MATERIAL PROVIDED
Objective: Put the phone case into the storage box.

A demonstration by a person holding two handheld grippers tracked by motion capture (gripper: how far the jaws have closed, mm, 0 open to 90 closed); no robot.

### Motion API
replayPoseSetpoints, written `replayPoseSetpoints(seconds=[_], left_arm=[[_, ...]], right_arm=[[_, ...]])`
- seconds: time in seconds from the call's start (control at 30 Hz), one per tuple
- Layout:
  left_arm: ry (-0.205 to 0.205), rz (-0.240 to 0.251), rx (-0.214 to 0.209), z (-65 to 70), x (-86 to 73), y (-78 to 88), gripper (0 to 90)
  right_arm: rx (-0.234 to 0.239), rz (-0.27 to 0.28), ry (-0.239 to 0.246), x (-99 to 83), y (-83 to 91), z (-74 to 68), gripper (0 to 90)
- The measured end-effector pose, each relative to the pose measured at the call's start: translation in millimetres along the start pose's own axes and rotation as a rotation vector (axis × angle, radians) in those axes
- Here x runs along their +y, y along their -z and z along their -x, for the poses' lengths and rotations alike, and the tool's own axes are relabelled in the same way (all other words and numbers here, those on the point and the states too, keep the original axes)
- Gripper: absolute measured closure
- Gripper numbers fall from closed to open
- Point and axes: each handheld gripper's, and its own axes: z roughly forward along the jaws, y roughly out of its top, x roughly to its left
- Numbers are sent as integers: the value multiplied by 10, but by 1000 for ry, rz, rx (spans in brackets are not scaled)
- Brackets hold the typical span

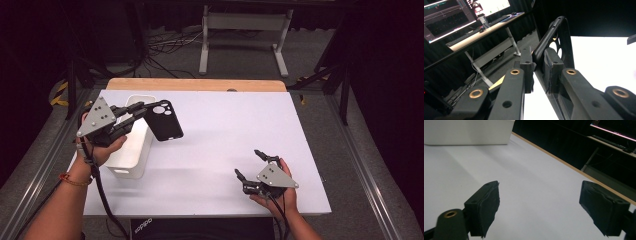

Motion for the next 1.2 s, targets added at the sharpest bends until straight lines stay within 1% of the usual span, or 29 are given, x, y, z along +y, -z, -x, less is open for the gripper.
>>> replayPoseSetpoints(seconds=[0.07, 0.17, 0.23, 0.4, 0.43, 0.47, 0.5, 0.6, 0.67, 0.8, 0.9, 0.97, 1.07, 1.13, 1.2], left_arm=[[-11, -3, 12, -22, 3, 11, 799], [-2, -3, 18, -53, 5, 35, 799], [-6, -5, 27, -79, 11, 49, 799], [-5, -6, 40, -120, 25, 83, 799], [5, -4, 41, -126, 24, 90, 799], [1, -1, 46, -135, 24, 93, 799], [-2, -8, 47, -146, 25, 103, 799], [3, -9, 55, -162, 19, 111, 799], [4, -10, 63, -213, -1, 113, 799], [10, -15, 69, -245, -12, 112, 799], [8, -21, 61, -301, -28, 111, 799], [3, -26, 69, -331, -35, 117, 798], [19, -25, 83, -388, -50, 142, 799], [17, -28, 95, -414, -52, 154, 799], [23, -25, 97, -425, -56, 159, 799]], right_arm=[[-2, -1, -5, 0, 5, 13, 174], [-19, 4, -10, -6, 16, 25, 175], [-23, 4, -14, -6, 21, 36, 175], [-23, 4, -9, 0, 26, 29, 175], [-22, 4, -6, 1, 25, 26, 175], [-22, 5, -7, 1, 25, 28, 175], [-22, 5, -7, 1, 24, 31, 175], [-21, 6, -11, -1, 24, 36, 175], [-27, 10, -10, -3, 31, 43, 175], [-29, 14, -22, 1, 36, 63, 174], [-34, 13, -15, -2, 40, 67, 174], [-32, 11, -22, -4, 37, 73, 174], [-33, 9, -21, -6, 30, 68, 174], [-31, 8, -21, -8, 26, 68, 174], [-30, 6, -22, -6, 25, 71, 174]])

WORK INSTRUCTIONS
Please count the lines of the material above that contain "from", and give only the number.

RESPONSE
2